In tutto il mondo ne sono rimasti soltanto tre e Simcha "Kazik" Rotem è uno di questi. Anzi, è forse l'unico capo tuttora vivente della Rivolta degli ebrei di Varsavia nella primavera del 1943. Nato nel 1924 a Czerniakòw, sobborgo della capitale, combattente del ghetto e partigiano polacco, ha raccontato le sue tremende e rocambolesche vicissitudini ne "Il passato che è in me", tradotto recentemente per i Belforte Editori.
L'originale, in ebraico, fu tradotto in inglese per la Yale University nel 1994, ma la versione italiana uscita poche settimane fa è ben più ricca, soprattutto per la presenza di una postfazione scritta da David Meghnagi, ordinario presso l'Università Tre di Roma e per le note, la prefazione e la cura nei minimi dettagli, di Anna Rolli.
Meno famoso di Marek Edelman che, dopo la guerra, nonostante la tragedia subita, nonostante i pogrom che continuavano da parte della popolazione polacca a falcidiare i pochi superstiti anche dopo la liberazione dal nazifascismo, nonostante la feroce repressione comunista, decise comunque di rimanere nel Paese natìo per "vegliare sulle tombe dei propri cari",Rotem si unì all'Alyia Beth, l'immigrazione clandestina, ostacolata dal Mandato Britannico che, nel 1946 portò numerosi sopravvissuti in quello che di lì a poco diventò lo Stato d'Israele.
Carattere schivo e riservato, dopo aver combattuto con tutte le sue forze insieme a poche decine di persone quasi disarmate contro la fanteria e i mezzi corazzati tedeschi, riuscì a salvare decine di suoi compagni guidandoli nella fuga verso la parte "ariana" attraverso le fogne, quando ormai il ghetto era stato letteralmente raso al suolo.
Si unì quindi alla Resistenza polacca, affrontando miriadi di difficoltà, fra le quali, forse la più grande fu sicuramente l'antisemitismo di cui la maggioranza dei suoi connazionali era impregnata fin nel midollo.
Rotem descrive le dinamiche fra i pochi sopravvissuti, la distruzione totale del ghetto e degli ebrei di Varsavia senza enfasi né falsi pudori, con uno stile asciutto che non scade mai nel gusto del macabro, usando un linguaggio semplice simile a quello di una cronaca giornalistica, lontano da qualunque autocommiserazione, in poche parole con grande sincerità e onestà intellettuale.
Attraverso i suoi ricordi il lettore può avere una visione di quel periodo - breve eppure più lungo di un'eternità per coloro che ne furono le vittime - e provare, anche se solo in parte perché non vissuto direttamente, tutto l'orrore e la desolazione, il terrore, la solitudine, le difficoltà e i tormenti che quei giovani furono costretti ad affrontare.

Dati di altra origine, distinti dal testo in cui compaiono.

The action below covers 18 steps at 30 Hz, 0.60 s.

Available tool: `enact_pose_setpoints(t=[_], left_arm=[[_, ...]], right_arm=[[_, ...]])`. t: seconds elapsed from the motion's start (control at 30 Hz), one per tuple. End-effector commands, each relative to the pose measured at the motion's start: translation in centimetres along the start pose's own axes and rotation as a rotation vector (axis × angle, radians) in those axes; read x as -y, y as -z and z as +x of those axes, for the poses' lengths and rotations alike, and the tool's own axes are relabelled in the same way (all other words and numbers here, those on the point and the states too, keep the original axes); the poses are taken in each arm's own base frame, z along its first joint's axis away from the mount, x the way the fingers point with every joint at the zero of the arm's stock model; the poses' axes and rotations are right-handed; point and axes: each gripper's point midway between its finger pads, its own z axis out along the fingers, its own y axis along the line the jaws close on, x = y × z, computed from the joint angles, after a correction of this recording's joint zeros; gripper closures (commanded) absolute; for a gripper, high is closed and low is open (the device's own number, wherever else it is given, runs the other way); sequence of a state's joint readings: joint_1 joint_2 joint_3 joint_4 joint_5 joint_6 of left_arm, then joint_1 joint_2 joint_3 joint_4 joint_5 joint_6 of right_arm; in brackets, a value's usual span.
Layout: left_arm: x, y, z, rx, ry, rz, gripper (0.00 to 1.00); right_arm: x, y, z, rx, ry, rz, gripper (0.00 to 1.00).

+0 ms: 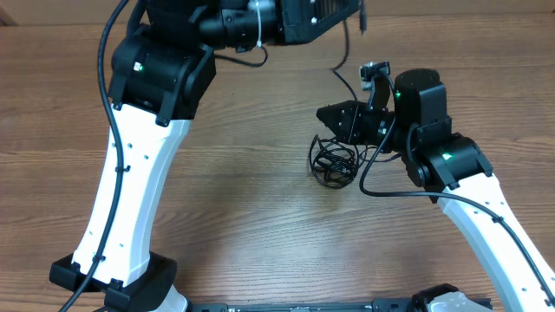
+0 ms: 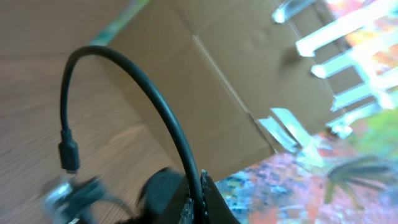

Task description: Untangle cables

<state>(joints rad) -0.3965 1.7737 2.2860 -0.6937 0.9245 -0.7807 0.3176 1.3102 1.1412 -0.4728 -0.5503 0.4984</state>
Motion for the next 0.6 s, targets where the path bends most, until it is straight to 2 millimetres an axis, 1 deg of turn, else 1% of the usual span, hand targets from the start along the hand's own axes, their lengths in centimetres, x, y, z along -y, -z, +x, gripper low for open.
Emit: enact_pose_setpoints(t=[0.0, 0.07, 0.13, 0.17, 0.2, 0.27, 0.33, 0.37, 0.47, 0.5, 0.57], left_arm=[[-0.5, 1.9, -0.5, 0.047, -0.099, -0.091, 0.8], [-2.0, 2.2, -0.1, 0.038, -0.097, -0.153, 0.65], [-3.0, 2.3, 0.6, 0.015, -0.096, -0.194, 0.43], [-3.2, 2.3, 1.0, 0.002, -0.102, -0.202, 0.33], [-3.4, 2.4, 1.3, -0.01, -0.107, -0.21, 0.21], [-3.9, 2.5, 1.9, -0.035, -0.116, -0.224, 0.0], [-4.4, 2.6, 2.5, -0.056, -0.124, -0.245, 0.0], [-5.0, 2.8, 2.6, -0.059, -0.125, -0.276, 0.0], [-7.5, 3.7, 2.8, -0.044, -0.098, -0.419, 0.0], [-8.7, 4.3, 2.8, -0.035, -0.083, -0.49, 0.0], [-10.4, 5.3, 3.2, -0.032, -0.058, -0.592, 0.0]], right_arm=[[-4.9, 3.5, -2.7, 0.102, 0.061, -0.106, 0.96], [-6.5, 5.1, -3.8, 0.149, 0.092, -0.131, 0.96], [-8.1, 7.0, -4.9, 0.201, 0.124, -0.152, 0.96], [-8.5, 7.5, -5.2, 0.218, 0.131, -0.155, 0.96], [-8.8, 8.1, -5.5, 0.237, 0.139, -0.156, 0.96], [-8.6, 8.7, -6.0, 0.259, 0.113, -0.145, 0.96], [-8.0, 8.7, -6.3, 0.271, 0.049, -0.125, 0.96], [-7.6, 8.6, -6.5, 0.28, 0.0, -0.111, 0.96], [-6.7, 8.4, -7.1, 0.307, -0.096, -0.083, 0.96], [-6.3, 8.3, -7.4, 0.319, -0.142, -0.07, 0.96], [-5.8, 8.2, -7.6, 0.329, -0.205, -0.06, 0.96]])
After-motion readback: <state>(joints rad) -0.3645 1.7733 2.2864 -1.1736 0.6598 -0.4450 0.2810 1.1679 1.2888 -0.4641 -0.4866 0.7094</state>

Spesso si trovò a dover prendere istantaneamente decisioni che potevano costare la vita propria o dei suoi compagni, ma la determinazione ad andare avanti e a tentare di tutto per salvare quel poco che rimaneva aiutò lui e gli altri capi ad agire sempre con razionalità e a non cedere al panico.
Il professor Meghnagi, poi, attraverso le vicissitudini di Marek Edelman, a cui è dedicata la postfazione, analizza gli aspetti psicologici e sociali di quei giovani, dei problemi che ebbero nelle relazioni fra loro e la popolazione polacca, nel raccontare e rielaborare le indicibili sofferenze e dei sensi di colpa provati per essere riusciti a sopravvivere.
E' un libro intenso e molto importante, quindi, che però non ha soltanto un valore storico e biografico o sociologico, ma ne ha anche uno morale: oltre ai fatti raccontati, restituisce, sebbene solo parzialmente, un nome e spesso anche un volto ad alcuni fra i pochissimi polacchi onesti caduti nell'oblìo che ebbero il coraggio e la forza di ribellarsi alla feroce disumanità nazista e antisemita e a quei giovani che rischiarono o dettero la propria vita per salvare quella dei propri compagni.
Per questo "Il passato che è in me" dovrebbe essere letto da tutti, in particolar modo dai giovani studenti, magari promuovendolo come testo da adottare nelle scuole superiori e nelle università.